Breen posits that “women’s fiction can afford to tackle these subjects and it’s not all trolley tokens and bags for life, there’s some meat in the story as well”.

“It’s lovely to think that anything we might write might have some little impact on how somebody feels or thinks or experiences something,” says McLysaght.  

Adds Breen: “Or it sparks a conversation, empowers them to say something, to talk to a friend, because domestic violence is another thing that’s very stigmatised.”

The first book dealt with grief, and the pair have gotten much feedback from readers who say they’ve never read anything before that echoes what they went through.

“It’s crazy because it’s something literally everybody goes through, the loss of a loved one, bereavement, grieving for years afterwards,” says McLysaght. “So it’s crazy that people felt that this was one of the first times they felt it had been dealt with.”

The books are inspired by their own personal experience – both authors have lost someone close to them. McLysaght and Breen are particularly touched when readers pick up the little details in the book, like the types of biscuits you tend to eat when you’re waiting in a hospital with a loved one for hours and days on end.

“So many people have got in touch going ‘I know those biscuits. I’ve eaten those biscuits’,” says McLysaght. It’s those little details that make reading OMGWACA special for fans.

The reaction to the new book has been “overwhelming”, say the pair. 

“It’s been really amazing – because I think Irish people sometimes have a reputation for being begrudgers but we haven’t seen that,” says Breen. McLysaght points out that being a pair means that the tougher things – being interviewed on the Late Late Show, or having Big Meetings in London – are easier to deal with.

Aisling on screen

So what’s next for Aisling?
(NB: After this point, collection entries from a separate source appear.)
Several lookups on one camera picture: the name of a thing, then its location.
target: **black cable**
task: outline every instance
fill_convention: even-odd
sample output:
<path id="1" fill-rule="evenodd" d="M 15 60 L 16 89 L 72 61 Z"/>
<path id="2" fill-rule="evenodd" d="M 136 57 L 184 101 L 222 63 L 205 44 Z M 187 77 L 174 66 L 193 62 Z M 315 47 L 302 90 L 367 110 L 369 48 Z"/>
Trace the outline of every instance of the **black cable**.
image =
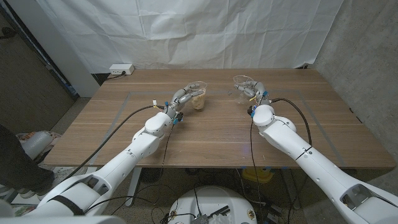
<path id="1" fill-rule="evenodd" d="M 305 118 L 304 114 L 301 112 L 300 108 L 298 108 L 293 102 L 291 102 L 290 100 L 285 99 L 285 98 L 276 98 L 276 99 L 270 100 L 270 102 L 271 103 L 275 103 L 275 102 L 278 102 L 278 101 L 281 101 L 281 100 L 288 102 L 290 105 L 292 105 L 298 111 L 298 113 L 300 113 L 300 116 L 304 120 L 305 128 L 307 129 L 308 143 L 312 146 L 312 138 L 311 138 L 310 126 L 308 125 L 307 119 Z M 291 213 L 291 211 L 293 209 L 294 203 L 296 202 L 296 200 L 298 199 L 301 191 L 303 190 L 307 179 L 308 179 L 308 176 L 305 177 L 303 185 L 301 186 L 300 190 L 297 192 L 297 195 L 295 196 L 295 198 L 293 199 L 292 203 L 290 204 L 289 212 L 287 214 L 287 223 L 288 224 L 290 223 L 290 213 Z"/>
<path id="2" fill-rule="evenodd" d="M 271 103 L 275 103 L 275 102 L 278 102 L 278 101 L 280 101 L 280 100 L 286 101 L 286 102 L 290 103 L 290 105 L 292 105 L 292 106 L 298 111 L 298 113 L 300 113 L 301 117 L 302 117 L 303 120 L 304 120 L 305 128 L 307 129 L 308 143 L 312 146 L 312 139 L 311 139 L 310 126 L 308 125 L 307 119 L 305 119 L 305 116 L 304 116 L 304 114 L 301 112 L 300 108 L 298 108 L 293 102 L 291 102 L 290 100 L 285 99 L 285 98 L 276 98 L 276 99 L 273 99 L 273 100 L 271 100 Z"/>
<path id="3" fill-rule="evenodd" d="M 168 187 L 168 188 L 174 193 L 174 195 L 177 196 L 177 193 L 176 193 L 170 186 L 168 186 L 168 185 L 165 185 L 165 184 L 152 184 L 152 185 L 148 185 L 148 186 L 144 187 L 143 189 L 140 189 L 140 190 L 139 190 L 135 195 L 133 195 L 133 196 L 128 196 L 128 195 L 127 195 L 127 196 L 119 196 L 119 197 L 113 197 L 113 198 L 109 198 L 109 199 L 100 201 L 100 202 L 96 203 L 95 205 L 92 205 L 91 207 L 87 208 L 87 210 L 85 211 L 85 213 L 87 213 L 88 211 L 90 211 L 90 210 L 93 209 L 94 207 L 96 207 L 96 206 L 98 206 L 98 205 L 101 205 L 102 203 L 108 202 L 108 201 L 110 201 L 110 200 L 120 199 L 120 198 L 127 198 L 127 200 L 126 200 L 125 202 L 123 202 L 122 205 L 124 205 L 124 203 L 126 203 L 130 198 L 141 199 L 141 200 L 144 200 L 145 202 L 150 203 L 151 205 L 155 205 L 156 202 L 151 202 L 151 201 L 148 200 L 148 199 L 140 198 L 140 197 L 138 197 L 138 194 L 139 194 L 140 192 L 142 192 L 143 190 L 149 188 L 149 187 L 155 187 L 155 186 L 158 186 L 158 185 L 161 185 L 161 186 L 164 186 L 164 187 Z M 119 210 L 119 208 L 121 208 L 121 206 L 118 207 L 118 208 L 112 213 L 112 215 L 113 215 L 117 210 Z"/>
<path id="4" fill-rule="evenodd" d="M 303 183 L 303 185 L 301 186 L 300 190 L 297 192 L 296 196 L 294 197 L 293 202 L 290 204 L 289 212 L 288 212 L 288 214 L 287 214 L 287 224 L 290 223 L 290 212 L 292 211 L 292 208 L 293 208 L 293 206 L 294 206 L 294 203 L 295 203 L 296 200 L 299 198 L 299 195 L 300 195 L 301 191 L 303 190 L 303 188 L 304 188 L 304 186 L 305 186 L 305 183 L 307 182 L 307 179 L 308 179 L 308 176 L 306 176 L 306 177 L 304 178 L 304 183 Z"/>
<path id="5" fill-rule="evenodd" d="M 251 132 L 253 129 L 253 120 L 251 121 L 251 125 L 250 125 L 250 151 L 251 151 L 251 159 L 253 161 L 253 166 L 254 166 L 254 171 L 256 173 L 256 179 L 257 179 L 257 192 L 259 194 L 259 202 L 260 202 L 260 216 L 262 219 L 262 209 L 261 209 L 261 194 L 260 194 L 260 182 L 259 182 L 259 176 L 257 174 L 257 169 L 256 169 L 256 163 L 254 162 L 254 156 L 253 156 L 253 141 L 252 141 L 252 137 L 251 137 Z"/>
<path id="6" fill-rule="evenodd" d="M 115 77 L 112 77 L 112 78 L 106 78 L 106 80 L 111 80 L 111 79 L 114 79 L 114 78 L 119 78 L 119 77 L 122 77 L 122 76 L 126 76 L 126 71 L 123 71 L 123 72 L 122 72 L 122 74 L 120 74 L 120 75 L 116 75 Z"/>
<path id="7" fill-rule="evenodd" d="M 144 200 L 144 201 L 146 201 L 146 202 L 148 202 L 148 203 L 152 203 L 150 200 L 144 199 L 144 198 L 140 198 L 140 197 L 138 197 L 137 195 L 133 195 L 133 196 L 119 196 L 119 197 L 109 198 L 109 199 L 100 201 L 100 202 L 96 203 L 95 205 L 92 205 L 91 207 L 89 207 L 89 208 L 86 209 L 85 214 L 86 214 L 88 211 L 90 211 L 91 209 L 95 208 L 96 206 L 101 205 L 102 203 L 108 202 L 108 201 L 110 201 L 110 200 L 115 200 L 115 199 L 119 199 L 119 198 L 126 198 L 126 197 L 127 197 L 128 199 L 130 199 L 130 198 L 135 198 L 135 199 Z"/>
<path id="8" fill-rule="evenodd" d="M 172 134 L 173 128 L 174 128 L 174 124 L 173 124 L 173 126 L 172 126 L 172 129 L 170 130 L 170 134 L 169 134 L 169 136 L 168 136 L 168 138 L 167 138 L 166 147 L 165 147 L 165 150 L 164 150 L 163 163 L 162 163 L 162 168 L 161 168 L 161 170 L 160 170 L 160 176 L 159 176 L 159 184 L 157 184 L 157 185 L 159 186 L 159 188 L 158 188 L 158 194 L 157 194 L 157 199 L 156 199 L 156 201 L 153 203 L 154 205 L 156 205 L 157 202 L 158 202 L 159 199 L 160 199 L 160 187 L 161 187 L 161 186 L 166 186 L 166 187 L 168 187 L 170 190 L 173 191 L 174 195 L 177 197 L 177 193 L 175 193 L 175 191 L 174 191 L 171 187 L 169 187 L 168 185 L 164 185 L 164 184 L 161 184 L 161 183 L 160 183 L 160 179 L 161 179 L 162 173 L 163 173 L 164 160 L 165 160 L 166 152 L 167 152 L 167 145 L 169 145 L 169 139 L 170 139 L 170 136 L 171 136 L 171 134 Z M 146 188 L 148 188 L 148 187 L 150 187 L 150 186 L 156 186 L 156 185 L 154 184 L 154 185 L 149 185 L 149 186 L 147 186 L 147 187 L 144 187 L 143 189 L 139 190 L 139 191 L 136 193 L 136 195 L 138 195 L 139 192 L 141 192 L 142 190 L 144 190 L 144 189 L 146 189 Z M 113 213 L 112 213 L 111 215 L 113 215 L 115 212 L 117 212 L 128 200 L 129 200 L 129 198 L 128 198 L 125 202 L 123 202 L 117 209 L 115 209 L 115 211 L 113 211 Z"/>
<path id="9" fill-rule="evenodd" d="M 184 214 L 177 214 L 177 215 L 169 215 L 169 216 L 166 216 L 166 217 L 164 217 L 161 221 L 160 221 L 160 223 L 161 224 L 167 224 L 167 223 L 169 223 L 169 218 L 172 218 L 172 217 L 176 217 L 176 216 L 181 216 L 181 215 L 191 215 L 191 216 L 193 216 L 194 218 L 197 218 L 194 214 L 192 214 L 192 213 L 184 213 Z"/>
<path id="10" fill-rule="evenodd" d="M 163 213 L 163 216 L 165 216 L 164 215 L 164 212 L 163 212 L 163 210 L 161 209 L 161 208 L 159 208 L 159 207 L 154 207 L 151 211 L 150 211 L 150 218 L 152 219 L 152 223 L 154 223 L 154 224 L 156 224 L 155 223 L 155 221 L 154 221 L 154 210 L 156 209 L 156 208 L 158 208 L 160 211 L 162 211 L 162 213 Z"/>
<path id="11" fill-rule="evenodd" d="M 198 182 L 196 182 L 196 183 L 193 185 L 193 191 L 194 191 L 194 193 L 195 193 L 195 198 L 196 198 L 196 200 L 197 200 L 199 215 L 201 215 L 201 211 L 200 211 L 200 208 L 199 208 L 199 202 L 198 202 L 197 190 L 195 189 L 195 186 L 196 186 L 197 183 L 198 183 Z"/>
<path id="12" fill-rule="evenodd" d="M 119 126 L 117 126 L 113 132 L 105 139 L 105 141 L 103 141 L 101 143 L 101 145 L 99 145 L 99 147 L 84 161 L 82 162 L 71 174 L 69 174 L 67 176 L 67 178 L 65 178 L 64 180 L 67 180 L 69 177 L 73 176 L 74 174 L 76 174 L 76 172 L 78 172 L 78 170 L 80 170 L 97 152 L 100 151 L 100 149 L 108 142 L 108 140 L 113 136 L 113 134 L 134 114 L 136 114 L 137 112 L 140 112 L 144 109 L 148 109 L 148 108 L 153 108 L 154 106 L 145 106 L 141 109 L 138 109 L 134 112 L 132 112 L 126 119 L 124 119 L 124 121 L 122 121 Z"/>

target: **electrical outlet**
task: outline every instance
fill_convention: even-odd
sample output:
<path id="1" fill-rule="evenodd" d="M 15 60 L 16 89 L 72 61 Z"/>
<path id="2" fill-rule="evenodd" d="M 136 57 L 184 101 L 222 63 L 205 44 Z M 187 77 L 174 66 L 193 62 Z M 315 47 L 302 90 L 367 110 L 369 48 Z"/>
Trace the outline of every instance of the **electrical outlet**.
<path id="1" fill-rule="evenodd" d="M 131 75 L 134 71 L 132 64 L 113 64 L 109 70 L 112 75 L 121 75 L 122 72 L 126 72 L 126 75 Z"/>

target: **person's leg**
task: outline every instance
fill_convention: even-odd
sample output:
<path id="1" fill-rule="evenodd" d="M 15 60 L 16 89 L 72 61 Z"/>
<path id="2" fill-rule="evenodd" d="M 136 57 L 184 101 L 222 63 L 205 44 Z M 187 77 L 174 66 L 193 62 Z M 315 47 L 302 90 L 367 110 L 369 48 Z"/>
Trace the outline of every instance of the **person's leg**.
<path id="1" fill-rule="evenodd" d="M 0 124 L 0 184 L 16 190 L 43 192 L 51 188 L 54 173 L 39 168 L 18 138 Z"/>

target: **white curtain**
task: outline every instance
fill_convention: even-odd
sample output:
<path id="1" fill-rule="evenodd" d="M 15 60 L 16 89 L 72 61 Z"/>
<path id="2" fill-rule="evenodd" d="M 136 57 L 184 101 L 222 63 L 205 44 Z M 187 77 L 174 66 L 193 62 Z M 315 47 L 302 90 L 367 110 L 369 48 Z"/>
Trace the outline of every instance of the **white curtain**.
<path id="1" fill-rule="evenodd" d="M 313 63 L 343 0 L 37 0 L 91 73 Z"/>

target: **clear plastic cup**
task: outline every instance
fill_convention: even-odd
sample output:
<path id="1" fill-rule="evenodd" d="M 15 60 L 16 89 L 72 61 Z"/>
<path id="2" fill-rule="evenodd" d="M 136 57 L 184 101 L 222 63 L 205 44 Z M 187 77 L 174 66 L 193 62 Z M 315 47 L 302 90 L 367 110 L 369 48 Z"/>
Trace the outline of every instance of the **clear plastic cup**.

Only the small matter of a movie. The first draft of the script was delivered to Element Pictures last week. “It’s known in the industry as the vomit draft, so it is very much vomit,” says Breen.

“It’s difficult. It’s something we’ve not done before and it’s not something you can just put your hand to and achieve greatness at it straight away,” says McLysaght of script writing, praising Element for its support.

They don’t know who’s set to play Aisling, but they would ideally like it to be an unknown actor. Production is due to begin next year, and one thing is for sure – they have their fingers crossed there’ll be some members of a certain Irish acting dynasty in it.

“We’d love a few Gleesons. Any. We’ll take one, we’ll take them all,” says McLysaght with a chuckle.

They may well get their wish yet. Sure who can fail to be taken in by the charm of Aisling? 

The Importance of Being Aisling: Country Roads, Take Her Home, published by Gill Books, is out now.